Ada Tsunami

Source Image: Photo by Steven Erixon on Unsplash
Ketika dia jatuh, tidak ada yang bisa membuatnya bangkit, selain dirinya sendiri. Dia tidak tahu bahwa berjuang sendirian itu bisa destruktif. Karena tidak ada orang yang bisa melawan tsunami, sendirian.
16 September 2018, 10.49 PM
Ketika itu tsunami menerjang. Dunianya luluh lantak. Dunia yang telah ditata dengan begitu penuh pernjuangan diri, lenyap ditiup angin. Dia yang terbiasa berjuang sendiri. Terbiasa menyelesaikan masalahnya sendiri. Terbiasa menyimpan pikiran dan emosinya sendiri. Terkesan tidak butuh orang lain. 

Tapi tsunami itu membuat hidupnya berubah—nyaris sulit untuk bangkit.
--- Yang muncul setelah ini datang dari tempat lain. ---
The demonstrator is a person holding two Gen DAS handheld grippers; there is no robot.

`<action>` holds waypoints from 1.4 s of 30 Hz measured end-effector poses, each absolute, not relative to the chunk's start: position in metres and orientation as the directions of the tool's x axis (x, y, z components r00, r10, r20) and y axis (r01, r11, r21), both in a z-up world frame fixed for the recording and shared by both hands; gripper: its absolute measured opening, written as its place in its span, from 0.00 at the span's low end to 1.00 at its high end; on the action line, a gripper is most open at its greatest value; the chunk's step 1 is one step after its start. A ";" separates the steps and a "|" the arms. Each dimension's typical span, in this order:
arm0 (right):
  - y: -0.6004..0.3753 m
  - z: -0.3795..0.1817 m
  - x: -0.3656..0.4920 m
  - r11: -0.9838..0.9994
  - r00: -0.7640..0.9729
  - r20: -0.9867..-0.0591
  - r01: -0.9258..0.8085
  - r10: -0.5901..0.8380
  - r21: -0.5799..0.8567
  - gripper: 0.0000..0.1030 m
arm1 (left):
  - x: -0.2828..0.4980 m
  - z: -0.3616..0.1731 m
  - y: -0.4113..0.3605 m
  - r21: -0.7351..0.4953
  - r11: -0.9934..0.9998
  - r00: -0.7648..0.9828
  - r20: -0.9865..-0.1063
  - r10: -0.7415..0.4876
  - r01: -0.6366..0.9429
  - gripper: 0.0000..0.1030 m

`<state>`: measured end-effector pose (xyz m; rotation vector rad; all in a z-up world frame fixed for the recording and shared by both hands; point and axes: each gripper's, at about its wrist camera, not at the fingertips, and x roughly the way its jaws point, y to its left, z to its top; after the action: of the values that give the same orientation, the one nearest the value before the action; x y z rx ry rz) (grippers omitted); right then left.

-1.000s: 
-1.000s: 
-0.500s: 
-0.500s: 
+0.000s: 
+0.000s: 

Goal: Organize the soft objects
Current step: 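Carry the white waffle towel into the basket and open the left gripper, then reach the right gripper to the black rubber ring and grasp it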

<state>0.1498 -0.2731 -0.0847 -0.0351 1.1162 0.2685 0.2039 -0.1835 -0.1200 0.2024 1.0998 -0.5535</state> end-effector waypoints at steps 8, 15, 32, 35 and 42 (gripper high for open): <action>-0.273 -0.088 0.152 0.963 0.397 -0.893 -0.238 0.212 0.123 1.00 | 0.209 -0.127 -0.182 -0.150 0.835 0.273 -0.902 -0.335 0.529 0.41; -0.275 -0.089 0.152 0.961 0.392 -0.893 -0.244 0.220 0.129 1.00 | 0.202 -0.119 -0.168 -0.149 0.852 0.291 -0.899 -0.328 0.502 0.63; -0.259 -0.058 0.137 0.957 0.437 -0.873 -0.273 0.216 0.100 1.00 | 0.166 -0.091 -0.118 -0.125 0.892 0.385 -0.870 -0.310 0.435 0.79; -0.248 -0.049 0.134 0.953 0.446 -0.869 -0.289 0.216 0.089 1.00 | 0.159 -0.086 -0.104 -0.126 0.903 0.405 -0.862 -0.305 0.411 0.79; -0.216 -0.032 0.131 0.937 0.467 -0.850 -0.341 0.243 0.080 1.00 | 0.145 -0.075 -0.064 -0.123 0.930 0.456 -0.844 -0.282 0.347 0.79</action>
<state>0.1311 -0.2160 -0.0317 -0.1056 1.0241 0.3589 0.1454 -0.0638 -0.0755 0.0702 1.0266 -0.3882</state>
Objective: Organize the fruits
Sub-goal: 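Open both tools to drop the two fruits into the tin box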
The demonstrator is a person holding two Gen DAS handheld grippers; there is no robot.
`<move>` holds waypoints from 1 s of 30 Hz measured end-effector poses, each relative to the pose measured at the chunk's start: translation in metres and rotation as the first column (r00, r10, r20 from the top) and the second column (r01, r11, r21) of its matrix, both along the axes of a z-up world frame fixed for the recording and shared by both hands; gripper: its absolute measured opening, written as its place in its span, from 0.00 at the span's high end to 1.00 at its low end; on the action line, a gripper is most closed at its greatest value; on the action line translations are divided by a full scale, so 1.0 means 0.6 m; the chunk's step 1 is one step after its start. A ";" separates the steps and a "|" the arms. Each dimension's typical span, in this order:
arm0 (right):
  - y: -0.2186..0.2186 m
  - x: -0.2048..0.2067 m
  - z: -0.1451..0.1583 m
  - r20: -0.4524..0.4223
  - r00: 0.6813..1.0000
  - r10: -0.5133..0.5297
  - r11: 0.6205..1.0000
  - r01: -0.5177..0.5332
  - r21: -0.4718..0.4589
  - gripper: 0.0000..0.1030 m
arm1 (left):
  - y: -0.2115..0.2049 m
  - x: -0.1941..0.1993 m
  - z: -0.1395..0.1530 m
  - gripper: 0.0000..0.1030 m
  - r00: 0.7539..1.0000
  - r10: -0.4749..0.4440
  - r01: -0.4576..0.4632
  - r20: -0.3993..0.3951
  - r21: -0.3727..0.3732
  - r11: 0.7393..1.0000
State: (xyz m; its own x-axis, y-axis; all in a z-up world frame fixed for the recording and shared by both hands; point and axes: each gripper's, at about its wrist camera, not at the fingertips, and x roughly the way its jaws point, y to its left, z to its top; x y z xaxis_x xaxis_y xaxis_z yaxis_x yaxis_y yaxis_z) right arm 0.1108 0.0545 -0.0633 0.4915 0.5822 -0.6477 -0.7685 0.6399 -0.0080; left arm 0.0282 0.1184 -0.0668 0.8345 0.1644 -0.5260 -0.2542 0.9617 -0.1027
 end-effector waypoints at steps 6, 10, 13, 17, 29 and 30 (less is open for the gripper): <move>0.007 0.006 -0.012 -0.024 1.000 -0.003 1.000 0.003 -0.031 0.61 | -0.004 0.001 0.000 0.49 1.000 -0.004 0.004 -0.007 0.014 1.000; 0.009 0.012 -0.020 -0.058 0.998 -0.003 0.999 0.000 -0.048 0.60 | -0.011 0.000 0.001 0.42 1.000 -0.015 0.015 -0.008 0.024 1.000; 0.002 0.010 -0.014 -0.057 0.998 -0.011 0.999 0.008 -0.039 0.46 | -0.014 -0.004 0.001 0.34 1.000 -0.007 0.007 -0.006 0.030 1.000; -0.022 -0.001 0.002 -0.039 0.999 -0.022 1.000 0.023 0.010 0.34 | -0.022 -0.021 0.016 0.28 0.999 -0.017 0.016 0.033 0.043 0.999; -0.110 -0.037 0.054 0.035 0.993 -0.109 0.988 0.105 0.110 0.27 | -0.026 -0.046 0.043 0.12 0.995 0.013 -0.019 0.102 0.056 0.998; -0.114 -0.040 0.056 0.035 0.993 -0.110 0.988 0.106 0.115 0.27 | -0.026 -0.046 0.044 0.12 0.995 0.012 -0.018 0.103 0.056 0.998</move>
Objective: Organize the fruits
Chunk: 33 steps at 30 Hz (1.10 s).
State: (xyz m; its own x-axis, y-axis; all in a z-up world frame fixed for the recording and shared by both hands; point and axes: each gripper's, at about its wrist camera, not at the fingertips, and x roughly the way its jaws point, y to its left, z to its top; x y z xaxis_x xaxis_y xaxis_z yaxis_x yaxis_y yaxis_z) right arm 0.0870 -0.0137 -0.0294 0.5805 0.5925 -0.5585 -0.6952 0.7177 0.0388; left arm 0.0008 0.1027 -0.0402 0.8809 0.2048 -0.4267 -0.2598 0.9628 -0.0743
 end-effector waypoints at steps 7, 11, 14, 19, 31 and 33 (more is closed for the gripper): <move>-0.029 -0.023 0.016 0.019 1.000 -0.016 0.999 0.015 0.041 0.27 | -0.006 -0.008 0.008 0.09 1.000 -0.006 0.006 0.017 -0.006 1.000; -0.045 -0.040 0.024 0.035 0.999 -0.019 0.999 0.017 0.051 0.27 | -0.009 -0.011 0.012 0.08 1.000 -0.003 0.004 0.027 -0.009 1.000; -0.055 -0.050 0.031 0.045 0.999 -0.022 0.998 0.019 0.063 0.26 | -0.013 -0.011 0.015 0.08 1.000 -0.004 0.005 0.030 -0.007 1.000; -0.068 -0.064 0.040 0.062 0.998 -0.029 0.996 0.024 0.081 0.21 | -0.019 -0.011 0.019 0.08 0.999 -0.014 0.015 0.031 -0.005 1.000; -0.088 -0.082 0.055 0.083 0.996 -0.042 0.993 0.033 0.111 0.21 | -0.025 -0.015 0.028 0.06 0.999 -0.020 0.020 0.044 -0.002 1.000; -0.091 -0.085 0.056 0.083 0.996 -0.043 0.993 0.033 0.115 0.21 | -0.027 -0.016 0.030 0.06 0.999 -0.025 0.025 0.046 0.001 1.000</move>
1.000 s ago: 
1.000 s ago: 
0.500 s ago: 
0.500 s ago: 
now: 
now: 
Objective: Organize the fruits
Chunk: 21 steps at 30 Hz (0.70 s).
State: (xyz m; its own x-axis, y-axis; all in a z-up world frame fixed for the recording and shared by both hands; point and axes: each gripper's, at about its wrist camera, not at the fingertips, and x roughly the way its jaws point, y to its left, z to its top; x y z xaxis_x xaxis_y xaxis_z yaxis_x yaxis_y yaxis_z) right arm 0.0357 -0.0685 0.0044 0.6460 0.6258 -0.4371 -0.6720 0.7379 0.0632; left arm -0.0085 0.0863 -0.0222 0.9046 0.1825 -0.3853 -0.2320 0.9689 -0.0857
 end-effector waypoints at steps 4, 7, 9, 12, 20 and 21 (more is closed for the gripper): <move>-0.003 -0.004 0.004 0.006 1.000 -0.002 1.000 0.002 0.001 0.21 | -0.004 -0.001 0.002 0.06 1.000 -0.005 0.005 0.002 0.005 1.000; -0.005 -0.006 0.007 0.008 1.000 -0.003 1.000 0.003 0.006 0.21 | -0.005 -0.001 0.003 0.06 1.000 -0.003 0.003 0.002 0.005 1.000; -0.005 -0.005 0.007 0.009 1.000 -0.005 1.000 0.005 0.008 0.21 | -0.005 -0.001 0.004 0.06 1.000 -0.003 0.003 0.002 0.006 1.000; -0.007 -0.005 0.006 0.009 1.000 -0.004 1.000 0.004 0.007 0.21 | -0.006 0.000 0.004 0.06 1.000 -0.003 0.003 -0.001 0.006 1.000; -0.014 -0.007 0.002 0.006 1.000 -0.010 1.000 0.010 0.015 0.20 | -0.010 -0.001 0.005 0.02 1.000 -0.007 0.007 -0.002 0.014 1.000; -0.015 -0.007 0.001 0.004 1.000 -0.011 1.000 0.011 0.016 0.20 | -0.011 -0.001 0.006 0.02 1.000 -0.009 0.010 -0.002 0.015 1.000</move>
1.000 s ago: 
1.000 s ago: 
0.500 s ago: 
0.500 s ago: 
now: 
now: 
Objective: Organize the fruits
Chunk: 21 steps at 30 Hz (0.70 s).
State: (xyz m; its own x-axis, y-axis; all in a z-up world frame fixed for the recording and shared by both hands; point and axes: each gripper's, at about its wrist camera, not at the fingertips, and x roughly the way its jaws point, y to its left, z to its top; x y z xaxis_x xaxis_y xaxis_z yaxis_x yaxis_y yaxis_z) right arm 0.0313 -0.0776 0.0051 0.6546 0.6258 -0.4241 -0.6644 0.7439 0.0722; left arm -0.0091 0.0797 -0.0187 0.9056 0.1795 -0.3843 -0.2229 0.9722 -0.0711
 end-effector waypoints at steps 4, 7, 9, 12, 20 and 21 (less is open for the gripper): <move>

Karena dunia tahu, yang bisa membuatnya bangkit bukanlah keluarganya, bukanlah teman-temannya, bukanlah doa-doa yang tak pernah putus. Tapi dirinya sendiri.

Dia tidak pernah tahu bahwa ada cara lain untuk bertempur. Dia hanya tahu, dia cukup menelan pahitnya luka untuk tetap bertahan hidup untuk keluarganya.

Saya mencoba membayangkan bagaimana dia melewati setiap luka dalam hidup. Bagaimana rasanya punya begitu banyak kekhawatiran, trauma, sakit hati, kekecewaan, kemarahan tapi tetap harus menghadapi orang yang sama? Tak pernah terbayangkan dalam benak saya.

Masih segar dalam ingatan saya, dia yang mengajak saya untuk memulihkan luka saya. Tidak hanya sekali, tapi tiga kali. Berkali-kali saya memintanya untuk terjun menyembuhkan lukanya, tapi dia kesulitan. Lamban laun luka itu semakin menganga hingga badai pun datang. Badai dihadapinya dengan penuh semangat, senyum dan harapan. Tapi... ketika tsunami datang, semuanya betul-betul hancur.

Kini hanya tinggal sorot mata yang kosong. Senyum yang dipaksakan. Hati yang hampa. Ingatan kini dan masa lalu berantakan. Bayang-bayang yang terlihat nyata, meski saya tahu itu tidak ada.

Meski saya tahu hanya dia yang bisa membangun dunianya yang telah retak, saya bukanlah orang yang dengan begitu mudahnya menyerah. Mudah-mudahan dia tahu.